Trump's bear hug is starting to get suffocating. Every time the Americans decide on one punitive action or another, Netanyahu praises it publicly, but it is hard to believe that he is not then concerned about the next wave of punishments. As it turns out, the United States and Israel do not share identical diplomatic positions.
Trump apparently feels an affinity toward Israel, and even toward Netanyahu, but his peace negotiating team is closer in its worldview to the pro-settler, national-religious HaBayit HaYehudi than to Netanyahu's. Nevertheless, the stated intention of the administration, and the position to which Trump repeatedly returns, is that it wants to resolve the conflict. It wants to prove that only Trump or his son-in-law, Jared Kushner, are capable of achieving what all their predecessors have failed to achieve for the past 70 years — peace in the Middle East.
Netanyahu has walked back his 2009 Bar Ilan speech, in which he supported a two-state solution (despite having many reservations), when he said on the eve of the 2015 election that such a solution would not be implemented on his watch. When it appeared that Trump wanted to present his plan to the upcoming UN General Assembly meeting, Netanyahu was quick to respond with surprising candor that there was no need to rush in revealing the plan.
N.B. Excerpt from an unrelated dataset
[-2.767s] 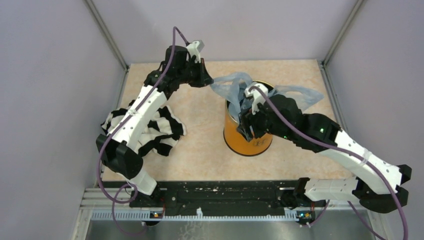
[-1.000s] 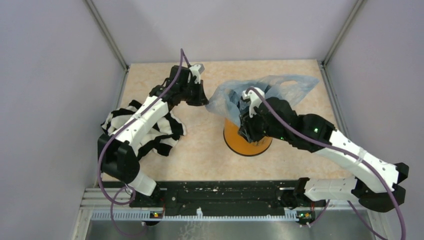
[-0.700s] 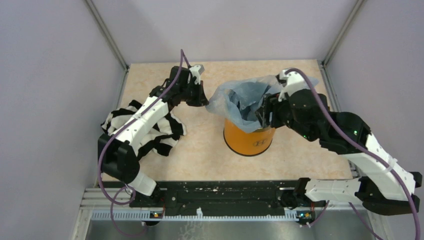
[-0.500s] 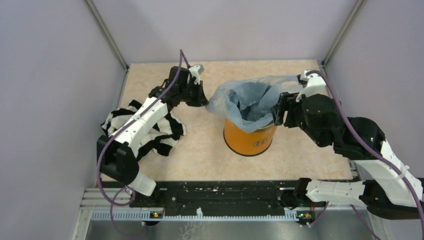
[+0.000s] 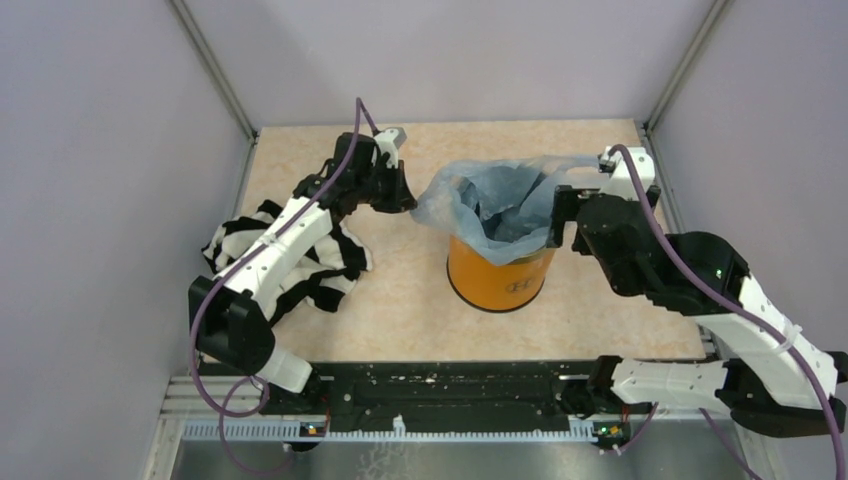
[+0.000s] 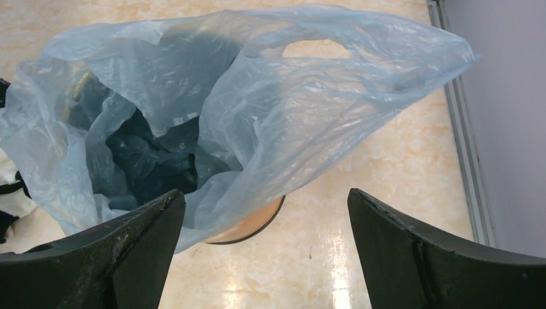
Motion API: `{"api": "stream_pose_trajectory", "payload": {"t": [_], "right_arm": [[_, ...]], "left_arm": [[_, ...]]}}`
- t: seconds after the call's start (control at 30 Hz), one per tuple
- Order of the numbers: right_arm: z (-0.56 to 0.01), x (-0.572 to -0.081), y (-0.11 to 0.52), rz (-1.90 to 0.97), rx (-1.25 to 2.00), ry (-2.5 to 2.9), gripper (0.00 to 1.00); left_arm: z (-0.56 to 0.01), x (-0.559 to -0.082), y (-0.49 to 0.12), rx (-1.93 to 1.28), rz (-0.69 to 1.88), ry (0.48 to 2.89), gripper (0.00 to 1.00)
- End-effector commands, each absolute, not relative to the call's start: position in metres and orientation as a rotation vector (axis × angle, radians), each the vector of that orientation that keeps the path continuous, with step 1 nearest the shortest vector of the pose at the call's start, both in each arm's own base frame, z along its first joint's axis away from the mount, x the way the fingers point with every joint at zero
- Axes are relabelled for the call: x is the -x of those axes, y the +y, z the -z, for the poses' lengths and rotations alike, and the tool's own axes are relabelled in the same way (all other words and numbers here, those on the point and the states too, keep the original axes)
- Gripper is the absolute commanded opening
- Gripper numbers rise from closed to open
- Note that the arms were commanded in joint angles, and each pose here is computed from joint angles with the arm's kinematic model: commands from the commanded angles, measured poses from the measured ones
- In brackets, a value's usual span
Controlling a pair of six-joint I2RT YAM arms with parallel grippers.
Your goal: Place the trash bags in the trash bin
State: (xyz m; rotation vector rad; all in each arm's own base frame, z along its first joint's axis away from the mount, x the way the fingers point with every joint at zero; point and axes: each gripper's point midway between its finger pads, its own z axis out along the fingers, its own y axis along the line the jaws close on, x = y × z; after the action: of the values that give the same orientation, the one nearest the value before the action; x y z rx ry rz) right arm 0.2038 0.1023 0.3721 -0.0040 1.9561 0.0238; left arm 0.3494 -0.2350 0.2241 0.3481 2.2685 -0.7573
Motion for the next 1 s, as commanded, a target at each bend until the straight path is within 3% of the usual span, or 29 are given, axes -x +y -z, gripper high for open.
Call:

At this point, Trump poses a threat to Netanyahu’s plans to continue using the Oslo Accords as a permanent-status solution, rather than an interim agreement, to make the rest of the world pay for the occupation and to continue building settlements. In this story, the prime minister plays the role of the elderly lawyer who transfers all of his firm’s cases to his son, in this example, Trump. The next day, his son has a huge smile on his face when he comes to see his father and tells the old man that he just settled a case that had been open for decades. His father scolds him, saying, “That unresolved case funded your schooling, your apartment, and your car, and it could have continued funding you for years, if you hadn’t ‘resolved’ it.”
If strangling the Palestinians brings down the PA, Netanyahu will really start to miss Obama.